Example 1"ledit" Lexeme:L19375-F1 → "dudit" Lexeme:L19364-F1
Example 2de (L2379) → "du"
Example 3lequel (L11158)-F1 → auquel (L19396)-F1
Example 4"lesdits" Lexeme:L19375-F2 → "desdits" Lexeme:L19364-F2
Planned useadd to applicable fr items

Motivation edit

Helps find cases where the listed forms don't apply. (Add your motivation for this property here.) --- Jura 07:57, 9 September 2018 (UTC)[reply]

Discussion edit

  •   Comment doesn't seem to raise any concerns, ready to go? --- Jura 11:27, 13 October 2018 (UTC)[reply]
  • @Jura1: I think it would be good to have at least a few support votes first. (I do not work with lexemes myself so I will not vote, although it looks sensible) − Pintoch (talk) 17:16, 14 October 2018 (UTC)[reply]
  • @Jura1, Pintoch: Something to identify contractions sounds useful, however, again, I don't understand the way in which this property has been proposed. Typically a contraction comes about from a combination of 2 lexemes to make a third: for an English example, "have" + "not" -> "haven't". From the examples it looks like this proposed property would link "have" to "haven't", which is fine, except the examples are at the form level while I think in most cases the combination happens at the top lexeme level (so "hasn't" and "hadn't" would need their own individual statements with this proposal, but just one statement would cover all forms if it was at the lexeme level). I'm not familiar enough with French to know if the common cases are similar to English in that regard or not, but it probably bears some discussion here. Also, how should the second lexeme ('not' in my example) be treated - as a qualifier? Or perhaps it should be the value of the statement with the contracted form linked as a qualifier? I think the modeling here need to be discussed a bit more. Maybe on the Lexicographic Data talk page?

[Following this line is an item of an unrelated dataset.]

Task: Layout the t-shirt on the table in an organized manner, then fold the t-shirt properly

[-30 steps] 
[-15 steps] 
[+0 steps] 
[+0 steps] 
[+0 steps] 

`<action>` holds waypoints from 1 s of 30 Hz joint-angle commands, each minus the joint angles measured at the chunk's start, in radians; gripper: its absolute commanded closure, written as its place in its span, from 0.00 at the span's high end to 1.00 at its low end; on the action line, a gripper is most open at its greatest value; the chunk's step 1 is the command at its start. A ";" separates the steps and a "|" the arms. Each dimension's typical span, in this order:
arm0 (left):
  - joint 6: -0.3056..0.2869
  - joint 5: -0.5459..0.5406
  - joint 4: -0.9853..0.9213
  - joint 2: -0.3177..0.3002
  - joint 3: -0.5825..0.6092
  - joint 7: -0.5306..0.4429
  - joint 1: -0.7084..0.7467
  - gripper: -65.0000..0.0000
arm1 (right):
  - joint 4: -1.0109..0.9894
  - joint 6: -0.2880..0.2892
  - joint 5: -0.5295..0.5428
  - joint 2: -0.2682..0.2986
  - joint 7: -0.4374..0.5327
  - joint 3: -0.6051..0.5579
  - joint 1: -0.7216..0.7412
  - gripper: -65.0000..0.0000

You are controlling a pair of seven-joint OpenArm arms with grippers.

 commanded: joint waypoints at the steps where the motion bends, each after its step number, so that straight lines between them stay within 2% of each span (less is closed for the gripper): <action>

ArthurPSmith (talk) 14:44, 15 October 2018 (UTC)[reply]
  •   Comment I have a feeling that it can be used for Polish lexemes too, like "żem"="że"+"jestem (form of być)" but somehow I don't understand proposal, how to use it. Intuitively I would use combines lexemes (P5238) with object form (P5548) qualifier. KaMan (talk) 06:49, 16 October 2018 (UTC)[reply]
    • It might work, but I got the impression that for Polish it's the rule rather than the exception. P5238 might work better on "żem" than "że". --- Jura 11:49, 16 October 2018 (UTC)[reply]
  • I fixed the description above to read "value" instead of "subject". Format is <subject/entity with statement> <property> <object/property value>. --- Jura 14:34, 16 October 2018 (UTC)[reply]
  • @Jura1: I note your new example which does help a little here - so you could link Lexeme:L19375 to Lexeme:L19364 at the lexeme level as I suggested with this property, except the form "de ladite Lexeme:L19364-F3 is not a contraction. Maybe there's a better label for the property so that would still be ok at the lexeme level? I definitely don't think it's a good idea to limit this to French - many languages have lexemes like this that are contractions of a two or more word phrase. ArthurPSmith (talk) 18:14, 16 October 2018 (UTC)[reply]
    • I don't think it should be limited to French. It just that I find it useful for French in the way it's defined and I'm not sure if it works well for random languages. For each language, one should think about it if it's worth using it and if yes, just add note it in the property documentation. For English, as you pointed out, it might be better to use a similar property that defines it on lexeme level (it would probably have another datatype). For Polish, the ideal level might be on a lexical subcategory pointing to another lexical subcategory (which might be doable with some existing item based property). Anyways, all things that are interesting, but not really relevant to an optimal way to use it in French. --- Jura 13:23, 17 October 2018 (UTC)[reply]
    • @ArthurPSmith, KaMan: What do you think of the above? Shall we create two more proposals for lexeme- and item-datatype? Depending on the language, one or several can apply. --- Jura 10:19, 20 October 2018 (UTC)[reply]
      I don't know French good enough to opinion, and for Polish I think I stay with combines lexemes (P5238) because I understand it better. KaMan (talk) 10:37, 20 October 2018 (UTC)[reply]
      • I probably shouldn't express an opinion about Polish, but maybe for Polish an interesting statement could be that (some or all) <insert lexical category of "że" mentioned above> form contractions with verbs (lexical category of Lexeme:L3524#L3524-F2 mentioned above). So the statement would be on the items for the lexical categories or their subclasses. Lexemes wouldn't have any statements beyond what you mentioned. --- Jura 10:45, 20 October 2018 (UTC)[reply]
  • @Jura1: I'm not comfortable with the proposal as it is, I think it needs further discussion. Maybe bring it up on the Lexicographical data talk page? Or maybe there should be a wikiproject for discussing lexeme modeling issues like this? ArthurPSmith (talk) 14:24, 22 October 2018 (UTC)[reply]
    • It seems fairly straightforward. If you are not comfortable with modeling proposals for French, I can't really help you. Why didn't you formulate one for English with what you had in mind? --- Jura 17:42, 23 October 2018 (UTC)[reply]

  Not done No support.--Micru (talk) 09:45, 22 December 2018 (UTC)[reply]